GOAL OF THE EXERCISE: Wherever "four" appears in a line of the listing, report that line.

MATERIAL PROVIDED:
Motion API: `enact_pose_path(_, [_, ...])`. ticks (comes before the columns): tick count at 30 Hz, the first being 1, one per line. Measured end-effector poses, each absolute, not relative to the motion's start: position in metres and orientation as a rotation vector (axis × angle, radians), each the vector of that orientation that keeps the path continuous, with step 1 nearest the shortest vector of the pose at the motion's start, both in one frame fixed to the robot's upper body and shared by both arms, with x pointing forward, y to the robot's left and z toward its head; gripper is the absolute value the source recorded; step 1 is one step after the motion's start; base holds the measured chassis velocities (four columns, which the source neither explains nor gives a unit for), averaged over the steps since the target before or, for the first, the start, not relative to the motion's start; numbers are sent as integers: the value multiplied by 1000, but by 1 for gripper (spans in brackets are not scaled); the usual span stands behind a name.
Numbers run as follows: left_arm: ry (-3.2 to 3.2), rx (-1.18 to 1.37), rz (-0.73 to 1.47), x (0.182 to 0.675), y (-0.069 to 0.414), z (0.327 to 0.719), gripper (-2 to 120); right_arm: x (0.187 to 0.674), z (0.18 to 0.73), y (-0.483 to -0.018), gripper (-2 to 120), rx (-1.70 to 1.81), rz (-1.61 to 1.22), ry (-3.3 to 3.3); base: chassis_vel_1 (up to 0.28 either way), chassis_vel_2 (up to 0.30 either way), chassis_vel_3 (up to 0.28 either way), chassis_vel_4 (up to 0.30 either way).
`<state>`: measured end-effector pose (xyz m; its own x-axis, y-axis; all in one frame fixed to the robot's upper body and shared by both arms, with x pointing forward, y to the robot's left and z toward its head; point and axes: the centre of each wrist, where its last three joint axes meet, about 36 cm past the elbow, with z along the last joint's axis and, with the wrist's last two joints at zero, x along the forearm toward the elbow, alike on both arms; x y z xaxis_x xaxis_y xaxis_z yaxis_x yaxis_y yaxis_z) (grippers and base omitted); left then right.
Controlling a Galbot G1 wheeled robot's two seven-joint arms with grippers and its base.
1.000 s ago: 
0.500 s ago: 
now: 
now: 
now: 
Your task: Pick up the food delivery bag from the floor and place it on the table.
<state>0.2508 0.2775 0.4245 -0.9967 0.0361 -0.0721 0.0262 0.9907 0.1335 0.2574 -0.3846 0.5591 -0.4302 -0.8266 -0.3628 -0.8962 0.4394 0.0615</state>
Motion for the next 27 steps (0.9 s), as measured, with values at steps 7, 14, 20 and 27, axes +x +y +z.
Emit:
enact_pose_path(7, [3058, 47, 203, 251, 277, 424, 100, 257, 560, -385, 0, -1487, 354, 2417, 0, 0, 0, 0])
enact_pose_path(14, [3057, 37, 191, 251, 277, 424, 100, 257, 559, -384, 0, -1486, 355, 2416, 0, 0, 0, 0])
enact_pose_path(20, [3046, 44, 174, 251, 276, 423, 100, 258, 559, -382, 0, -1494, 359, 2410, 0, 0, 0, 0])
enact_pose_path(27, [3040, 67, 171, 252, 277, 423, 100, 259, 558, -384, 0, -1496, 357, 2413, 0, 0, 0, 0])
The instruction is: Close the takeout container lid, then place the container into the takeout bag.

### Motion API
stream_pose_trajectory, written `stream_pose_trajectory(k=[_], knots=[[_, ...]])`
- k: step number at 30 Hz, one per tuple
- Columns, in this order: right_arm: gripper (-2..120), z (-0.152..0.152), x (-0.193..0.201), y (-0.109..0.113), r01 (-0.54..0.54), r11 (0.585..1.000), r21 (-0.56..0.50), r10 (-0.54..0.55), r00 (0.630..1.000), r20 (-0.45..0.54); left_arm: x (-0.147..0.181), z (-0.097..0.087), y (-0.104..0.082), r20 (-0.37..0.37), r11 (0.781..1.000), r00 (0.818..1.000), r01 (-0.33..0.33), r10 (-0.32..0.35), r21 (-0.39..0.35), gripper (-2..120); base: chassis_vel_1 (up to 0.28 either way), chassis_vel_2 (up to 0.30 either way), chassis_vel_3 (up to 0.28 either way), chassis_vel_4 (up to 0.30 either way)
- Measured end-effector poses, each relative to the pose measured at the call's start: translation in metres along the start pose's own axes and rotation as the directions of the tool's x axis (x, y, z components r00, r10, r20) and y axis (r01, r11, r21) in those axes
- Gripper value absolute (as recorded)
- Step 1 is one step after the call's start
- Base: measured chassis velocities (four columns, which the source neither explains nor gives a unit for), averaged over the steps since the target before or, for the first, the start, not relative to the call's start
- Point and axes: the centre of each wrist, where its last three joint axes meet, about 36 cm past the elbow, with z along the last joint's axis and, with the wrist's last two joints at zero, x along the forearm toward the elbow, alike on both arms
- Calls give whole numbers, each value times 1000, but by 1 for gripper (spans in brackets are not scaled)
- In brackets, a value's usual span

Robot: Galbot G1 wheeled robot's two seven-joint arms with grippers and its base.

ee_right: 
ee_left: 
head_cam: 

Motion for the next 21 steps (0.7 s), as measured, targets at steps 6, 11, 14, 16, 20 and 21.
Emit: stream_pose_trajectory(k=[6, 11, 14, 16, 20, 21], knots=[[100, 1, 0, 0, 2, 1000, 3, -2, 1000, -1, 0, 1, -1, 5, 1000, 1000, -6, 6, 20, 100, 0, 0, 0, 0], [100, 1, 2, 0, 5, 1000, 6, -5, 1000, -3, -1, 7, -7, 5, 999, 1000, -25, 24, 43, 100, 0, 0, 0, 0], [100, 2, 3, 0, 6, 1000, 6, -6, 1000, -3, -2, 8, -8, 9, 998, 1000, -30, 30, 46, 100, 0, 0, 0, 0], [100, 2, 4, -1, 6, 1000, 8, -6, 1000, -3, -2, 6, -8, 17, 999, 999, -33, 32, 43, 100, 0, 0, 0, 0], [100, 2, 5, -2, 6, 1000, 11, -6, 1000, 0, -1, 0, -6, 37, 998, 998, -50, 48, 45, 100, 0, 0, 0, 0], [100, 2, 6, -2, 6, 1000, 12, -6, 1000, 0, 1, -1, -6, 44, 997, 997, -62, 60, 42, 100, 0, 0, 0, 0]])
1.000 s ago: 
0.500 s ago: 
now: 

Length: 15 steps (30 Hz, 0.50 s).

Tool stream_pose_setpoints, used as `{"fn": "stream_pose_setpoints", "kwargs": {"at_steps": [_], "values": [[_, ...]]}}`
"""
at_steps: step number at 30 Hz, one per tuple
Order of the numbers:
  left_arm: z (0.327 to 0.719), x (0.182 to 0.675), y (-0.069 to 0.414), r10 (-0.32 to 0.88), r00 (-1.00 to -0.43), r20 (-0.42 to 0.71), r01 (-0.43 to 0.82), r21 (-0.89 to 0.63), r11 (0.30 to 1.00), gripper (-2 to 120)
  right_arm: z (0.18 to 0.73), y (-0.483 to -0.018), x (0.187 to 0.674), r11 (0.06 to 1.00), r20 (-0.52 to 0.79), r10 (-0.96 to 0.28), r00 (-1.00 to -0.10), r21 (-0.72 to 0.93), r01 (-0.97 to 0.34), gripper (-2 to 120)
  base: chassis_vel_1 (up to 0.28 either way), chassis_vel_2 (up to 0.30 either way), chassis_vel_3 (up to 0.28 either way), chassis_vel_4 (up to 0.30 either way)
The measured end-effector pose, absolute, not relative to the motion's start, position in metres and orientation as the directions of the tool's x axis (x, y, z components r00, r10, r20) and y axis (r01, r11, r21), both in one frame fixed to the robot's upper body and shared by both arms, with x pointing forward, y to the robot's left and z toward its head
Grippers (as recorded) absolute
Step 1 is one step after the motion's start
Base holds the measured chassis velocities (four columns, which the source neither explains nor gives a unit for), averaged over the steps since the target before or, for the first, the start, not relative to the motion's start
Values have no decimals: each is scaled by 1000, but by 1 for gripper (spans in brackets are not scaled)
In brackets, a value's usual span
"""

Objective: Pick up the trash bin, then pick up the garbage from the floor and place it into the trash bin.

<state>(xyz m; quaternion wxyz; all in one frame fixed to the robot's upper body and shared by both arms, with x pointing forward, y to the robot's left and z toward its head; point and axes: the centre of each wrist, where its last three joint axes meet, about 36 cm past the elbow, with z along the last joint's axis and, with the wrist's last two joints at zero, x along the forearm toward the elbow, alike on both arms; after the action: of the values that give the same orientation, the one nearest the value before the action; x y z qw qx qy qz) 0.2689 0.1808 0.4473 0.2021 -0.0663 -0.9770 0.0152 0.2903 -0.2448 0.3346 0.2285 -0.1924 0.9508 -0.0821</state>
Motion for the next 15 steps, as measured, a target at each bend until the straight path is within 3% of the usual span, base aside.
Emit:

PROBLEM SOLUTION:
Motion API: `enact_pose_path(_, [_, ...])`. ticks (comes before the columns): tick count at 30 Hz, the first being 1, one per line. Measured end-effector poses, each absolute, not relative to the motion's start: position in metres and orientation as a rotation vector (axis × angle, radians), each the vector of that orientation that keeps the path continuous, with step 1 nearest the shortest vector of the pose at the motion's start, both in one frame fixed to the robot's upper body and shared by both arms, with x pointing forward, y to the robot's left and z toward its head; gripper is the absolute value the source recorded; step 1 is one step after the motion's start; base holds the measured chassis velocities (four columns, which the source neither explains nor gives a unit for), averaged over the steps since the target before or, for the first, the start, not relative to the motion's start; numbers are sent as integers: the value multiplied by 1000, but by 1 for gripper (spans in brackets are not scaled); the usual span stands behind a name.
- Base: measured chassis velocities (four columns, which the source neither explains nor gives a unit for), averaged over the steps since the target before or, for the first, the start, not relative to the call's start
Base holds the measured chassis velocities (four columns, which the source neither explains nor gives a unit for), averaged over the steps since the target before or, for the first, the start, not relative to the motion's start

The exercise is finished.